▶ Problem to work on
Each record must appear in the answer exactly as given.

(Saved data entries)

►

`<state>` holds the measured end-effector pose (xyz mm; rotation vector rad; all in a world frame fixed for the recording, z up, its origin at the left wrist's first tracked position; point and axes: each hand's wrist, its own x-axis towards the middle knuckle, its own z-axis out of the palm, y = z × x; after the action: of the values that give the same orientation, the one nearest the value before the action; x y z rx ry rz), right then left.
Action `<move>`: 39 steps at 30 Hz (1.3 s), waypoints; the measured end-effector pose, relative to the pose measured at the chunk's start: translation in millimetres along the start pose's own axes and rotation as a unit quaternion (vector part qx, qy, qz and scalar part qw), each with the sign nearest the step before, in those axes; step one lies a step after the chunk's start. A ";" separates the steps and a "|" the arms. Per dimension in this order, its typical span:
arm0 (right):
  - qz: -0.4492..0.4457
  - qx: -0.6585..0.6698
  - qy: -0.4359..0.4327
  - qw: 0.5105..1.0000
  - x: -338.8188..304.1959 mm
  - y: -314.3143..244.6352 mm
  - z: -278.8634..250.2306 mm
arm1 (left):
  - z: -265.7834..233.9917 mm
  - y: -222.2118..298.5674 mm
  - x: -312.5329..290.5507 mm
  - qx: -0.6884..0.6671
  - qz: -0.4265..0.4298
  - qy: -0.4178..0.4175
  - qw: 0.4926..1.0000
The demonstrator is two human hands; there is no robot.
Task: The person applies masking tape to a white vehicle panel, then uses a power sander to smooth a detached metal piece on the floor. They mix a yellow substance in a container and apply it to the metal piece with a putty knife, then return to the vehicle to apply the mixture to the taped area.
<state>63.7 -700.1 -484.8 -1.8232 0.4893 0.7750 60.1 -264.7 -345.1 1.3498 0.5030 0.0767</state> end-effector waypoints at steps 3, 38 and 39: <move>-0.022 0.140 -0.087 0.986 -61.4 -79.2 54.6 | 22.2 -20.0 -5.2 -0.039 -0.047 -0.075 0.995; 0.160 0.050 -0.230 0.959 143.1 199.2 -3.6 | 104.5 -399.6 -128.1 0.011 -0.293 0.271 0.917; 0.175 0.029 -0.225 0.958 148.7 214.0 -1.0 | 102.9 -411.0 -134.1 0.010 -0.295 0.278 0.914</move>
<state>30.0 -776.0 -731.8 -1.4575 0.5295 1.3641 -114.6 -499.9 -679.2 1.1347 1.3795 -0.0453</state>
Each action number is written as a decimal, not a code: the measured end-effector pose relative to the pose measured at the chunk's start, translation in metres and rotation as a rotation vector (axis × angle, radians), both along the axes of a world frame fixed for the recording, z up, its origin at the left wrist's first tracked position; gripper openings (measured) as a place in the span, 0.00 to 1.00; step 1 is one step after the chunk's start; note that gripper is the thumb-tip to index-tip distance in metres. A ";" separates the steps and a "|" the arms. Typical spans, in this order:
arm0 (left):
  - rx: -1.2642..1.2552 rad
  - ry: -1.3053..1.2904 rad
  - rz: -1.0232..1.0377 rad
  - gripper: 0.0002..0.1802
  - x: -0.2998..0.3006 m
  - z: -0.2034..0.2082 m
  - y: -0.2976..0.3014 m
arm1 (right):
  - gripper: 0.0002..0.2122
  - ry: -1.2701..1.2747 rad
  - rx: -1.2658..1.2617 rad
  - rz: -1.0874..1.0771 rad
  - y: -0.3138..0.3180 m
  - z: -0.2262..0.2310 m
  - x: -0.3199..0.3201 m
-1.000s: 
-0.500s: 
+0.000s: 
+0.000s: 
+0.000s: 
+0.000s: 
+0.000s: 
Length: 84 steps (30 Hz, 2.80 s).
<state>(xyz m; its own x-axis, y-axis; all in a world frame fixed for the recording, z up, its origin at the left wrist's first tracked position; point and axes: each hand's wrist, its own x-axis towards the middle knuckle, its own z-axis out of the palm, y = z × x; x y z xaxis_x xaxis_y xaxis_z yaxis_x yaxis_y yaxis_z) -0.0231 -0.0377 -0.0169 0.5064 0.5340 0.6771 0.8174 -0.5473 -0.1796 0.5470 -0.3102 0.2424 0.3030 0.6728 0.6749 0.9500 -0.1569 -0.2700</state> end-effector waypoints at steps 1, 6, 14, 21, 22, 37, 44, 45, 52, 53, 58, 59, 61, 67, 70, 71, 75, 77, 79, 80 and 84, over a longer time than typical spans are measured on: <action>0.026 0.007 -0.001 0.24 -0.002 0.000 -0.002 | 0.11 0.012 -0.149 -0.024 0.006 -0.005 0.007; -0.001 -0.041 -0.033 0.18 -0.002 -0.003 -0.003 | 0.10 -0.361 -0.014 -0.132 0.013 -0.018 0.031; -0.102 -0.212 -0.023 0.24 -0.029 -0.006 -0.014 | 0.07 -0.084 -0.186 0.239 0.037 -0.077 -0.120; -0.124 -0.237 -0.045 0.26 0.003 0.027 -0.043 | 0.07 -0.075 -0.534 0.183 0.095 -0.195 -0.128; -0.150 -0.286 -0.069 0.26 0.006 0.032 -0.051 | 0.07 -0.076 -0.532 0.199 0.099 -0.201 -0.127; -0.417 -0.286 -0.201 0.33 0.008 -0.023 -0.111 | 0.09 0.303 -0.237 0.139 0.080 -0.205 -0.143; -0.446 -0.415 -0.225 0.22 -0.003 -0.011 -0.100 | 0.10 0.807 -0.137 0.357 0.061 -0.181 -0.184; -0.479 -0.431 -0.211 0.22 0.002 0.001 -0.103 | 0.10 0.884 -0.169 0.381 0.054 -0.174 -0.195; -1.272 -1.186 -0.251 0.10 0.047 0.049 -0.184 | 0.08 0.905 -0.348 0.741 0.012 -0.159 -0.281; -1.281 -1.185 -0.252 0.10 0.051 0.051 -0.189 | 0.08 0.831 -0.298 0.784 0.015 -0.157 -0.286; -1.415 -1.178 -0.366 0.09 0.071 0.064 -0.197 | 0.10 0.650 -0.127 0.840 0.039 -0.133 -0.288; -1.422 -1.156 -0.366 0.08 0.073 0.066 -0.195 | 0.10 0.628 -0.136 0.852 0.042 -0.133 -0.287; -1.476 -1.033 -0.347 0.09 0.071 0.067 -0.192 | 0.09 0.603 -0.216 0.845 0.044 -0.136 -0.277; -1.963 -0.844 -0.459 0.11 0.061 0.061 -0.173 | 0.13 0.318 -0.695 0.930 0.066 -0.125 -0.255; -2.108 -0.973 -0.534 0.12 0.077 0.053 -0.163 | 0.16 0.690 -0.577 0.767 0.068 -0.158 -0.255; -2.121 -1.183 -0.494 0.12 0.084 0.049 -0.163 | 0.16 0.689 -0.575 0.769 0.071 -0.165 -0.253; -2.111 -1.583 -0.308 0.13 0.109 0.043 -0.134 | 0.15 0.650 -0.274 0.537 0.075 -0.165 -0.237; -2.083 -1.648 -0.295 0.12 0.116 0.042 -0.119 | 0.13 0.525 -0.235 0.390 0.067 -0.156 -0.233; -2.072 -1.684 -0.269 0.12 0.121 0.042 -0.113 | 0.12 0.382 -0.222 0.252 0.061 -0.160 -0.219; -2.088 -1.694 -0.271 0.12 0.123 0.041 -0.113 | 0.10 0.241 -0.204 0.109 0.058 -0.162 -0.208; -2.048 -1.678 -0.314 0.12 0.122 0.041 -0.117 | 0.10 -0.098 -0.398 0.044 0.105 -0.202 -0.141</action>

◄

▶ Answer to this exercise
`<state>` holds the measured end-effector pose (xyz mm; rotation vector rad; all in a world frame fixed for the recording, z up, its origin at the left wrist's first tracked position; point and axes: each hand's wrist, its own x-axis towards the middle knuckle, its own z-axis out of the palm, y = z × x; after the action: of the values that give the same orientation, the one nearest the value before the action; x y z rx ry rz), right then left.
Action `<move>`: 39 steps at 30 Hz (1.3 s), waypoints; the measured end-effector pose, relative to the pose measured at the chunk's start: translation in millimetres along the start pose's own axes and rotation as a unit quaternion (vector part qx, qy, qz and scalar part qw), each with the sign nearest the step before, in those axes; step one lies a step after the chunk's start. A ";" separates the steps and a "|" the arms. Per dimension in this order, its typical span:
arm0 (right):
  - qz: -0.4492..0.4457
  - qx: -0.6585..0.6698
  - qy: -0.4359..0.4327
  - qw: 0.5105..1.0000
  - x: -338.8188..304.1959 mm
  - y: -314.3143..244.6352 mm
  - z: -278.8634..250.2306 mm
arm1 (left):
  - z: -265.7834..233.9917 mm
  - y: -222.2118..298.5674 mm
  - x: -312.5329..290.5507 mm
  - qx: -0.6884..0.6671
  - qz: -0.4265..0.4298
  - qy: -0.4178..0.4175
  - qw: 0.4926..1.0000
The demonstrator is two human hands; there is no robot.
Task: The person applies masking tape to a white vehicle panel, then uses a power sander to smooth a detached metal piece on the floor. They mix a yellow substance in a container and apply it to the metal piece with a putty knife, then return to the vehicle to apply the mixture to the taped area.
<state>63.7 -700.1 -484.8 -1.8232 0.4893 0.7750 60.1 -264.7 -345.1 1.3498 0.5030 0.0767</state> end-effector waypoints at steps 3, 38 and 39: <move>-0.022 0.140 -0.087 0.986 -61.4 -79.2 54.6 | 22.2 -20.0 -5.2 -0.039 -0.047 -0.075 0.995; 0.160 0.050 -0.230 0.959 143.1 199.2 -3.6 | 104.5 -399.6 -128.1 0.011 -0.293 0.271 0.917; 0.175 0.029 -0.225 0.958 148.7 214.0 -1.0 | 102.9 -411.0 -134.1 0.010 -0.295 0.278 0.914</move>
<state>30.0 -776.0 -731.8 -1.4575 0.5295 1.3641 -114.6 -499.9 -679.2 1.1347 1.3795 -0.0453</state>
Each action number is written as a decimal, not a code: the measured end-effector pose relative to the pose measured at the chunk's start, translation in metres and rotation as a rotation vector (axis × angle, radians), both along the axes of a world frame fixed for the recording, z up, its origin at the left wrist's first tracked position; gripper openings (measured) as a place in the span, 0.00 to 1.00; step 1 is one step after the chunk's start; note that gripper is the thumb-tip to index-tip distance in metres. A ";" separates the steps and a "|" the arms. Typical spans, in this order:
arm0 (left):
  - rx: -1.2642..1.2552 rad
  - ry: -1.3053..1.2904 rad
  - rz: -1.0232..1.0377 rad
  - gripper: 0.0002..0.1802
  - x: -0.2998..0.3006 m
  - z: -0.2034..0.2082 m
  - y: -0.2976..0.3014 m
arm1 (right):
  - gripper: 0.0002..0.2122
  - ry: -1.2701..1.2747 rad
  - rx: -1.2658..1.2617 rad
  - rz: -1.0874..1.0771 rad
  - y: -0.3138..0.3180 m
  - z: -0.2262..0.2310 m
  - x: -0.3199..0.3201 m
-1.000s: 
-0.500s: 
+0.000s: 
+0.000s: 
+0.000s: 
+0.000s: 
+0.000s: 
Length: 84 steps (30 Hz, 2.80 s).
<state>(xyz m; its own x-axis, y-axis; all in a world frame fixed for the recording, z up, its origin at the left wrist's first tracked position; point and axes: each hand's wrist, its own x-axis towards the middle knuckle, its own z-axis out of the palm, y = z × x; x y z xaxis_x xaxis_y xaxis_z yaxis_x yaxis_y yaxis_z) -0.0231 -0.0377 -0.0169 0.5064 0.5340 0.6771 0.8174 -0.5473 -0.1796 0.5470 -0.3102 0.2424 0.3030 0.6728 0.6749 0.9500 -0.1569 -0.2700</state> end-effector waypoints at steps 1, 6, 14, 21, 22, 37, 44, 45, 52, 53, 58, 59, 61, 67, 70, 71, 75, 77, 79, 80 and 84, over a longer time than typical spans are measured on: <action>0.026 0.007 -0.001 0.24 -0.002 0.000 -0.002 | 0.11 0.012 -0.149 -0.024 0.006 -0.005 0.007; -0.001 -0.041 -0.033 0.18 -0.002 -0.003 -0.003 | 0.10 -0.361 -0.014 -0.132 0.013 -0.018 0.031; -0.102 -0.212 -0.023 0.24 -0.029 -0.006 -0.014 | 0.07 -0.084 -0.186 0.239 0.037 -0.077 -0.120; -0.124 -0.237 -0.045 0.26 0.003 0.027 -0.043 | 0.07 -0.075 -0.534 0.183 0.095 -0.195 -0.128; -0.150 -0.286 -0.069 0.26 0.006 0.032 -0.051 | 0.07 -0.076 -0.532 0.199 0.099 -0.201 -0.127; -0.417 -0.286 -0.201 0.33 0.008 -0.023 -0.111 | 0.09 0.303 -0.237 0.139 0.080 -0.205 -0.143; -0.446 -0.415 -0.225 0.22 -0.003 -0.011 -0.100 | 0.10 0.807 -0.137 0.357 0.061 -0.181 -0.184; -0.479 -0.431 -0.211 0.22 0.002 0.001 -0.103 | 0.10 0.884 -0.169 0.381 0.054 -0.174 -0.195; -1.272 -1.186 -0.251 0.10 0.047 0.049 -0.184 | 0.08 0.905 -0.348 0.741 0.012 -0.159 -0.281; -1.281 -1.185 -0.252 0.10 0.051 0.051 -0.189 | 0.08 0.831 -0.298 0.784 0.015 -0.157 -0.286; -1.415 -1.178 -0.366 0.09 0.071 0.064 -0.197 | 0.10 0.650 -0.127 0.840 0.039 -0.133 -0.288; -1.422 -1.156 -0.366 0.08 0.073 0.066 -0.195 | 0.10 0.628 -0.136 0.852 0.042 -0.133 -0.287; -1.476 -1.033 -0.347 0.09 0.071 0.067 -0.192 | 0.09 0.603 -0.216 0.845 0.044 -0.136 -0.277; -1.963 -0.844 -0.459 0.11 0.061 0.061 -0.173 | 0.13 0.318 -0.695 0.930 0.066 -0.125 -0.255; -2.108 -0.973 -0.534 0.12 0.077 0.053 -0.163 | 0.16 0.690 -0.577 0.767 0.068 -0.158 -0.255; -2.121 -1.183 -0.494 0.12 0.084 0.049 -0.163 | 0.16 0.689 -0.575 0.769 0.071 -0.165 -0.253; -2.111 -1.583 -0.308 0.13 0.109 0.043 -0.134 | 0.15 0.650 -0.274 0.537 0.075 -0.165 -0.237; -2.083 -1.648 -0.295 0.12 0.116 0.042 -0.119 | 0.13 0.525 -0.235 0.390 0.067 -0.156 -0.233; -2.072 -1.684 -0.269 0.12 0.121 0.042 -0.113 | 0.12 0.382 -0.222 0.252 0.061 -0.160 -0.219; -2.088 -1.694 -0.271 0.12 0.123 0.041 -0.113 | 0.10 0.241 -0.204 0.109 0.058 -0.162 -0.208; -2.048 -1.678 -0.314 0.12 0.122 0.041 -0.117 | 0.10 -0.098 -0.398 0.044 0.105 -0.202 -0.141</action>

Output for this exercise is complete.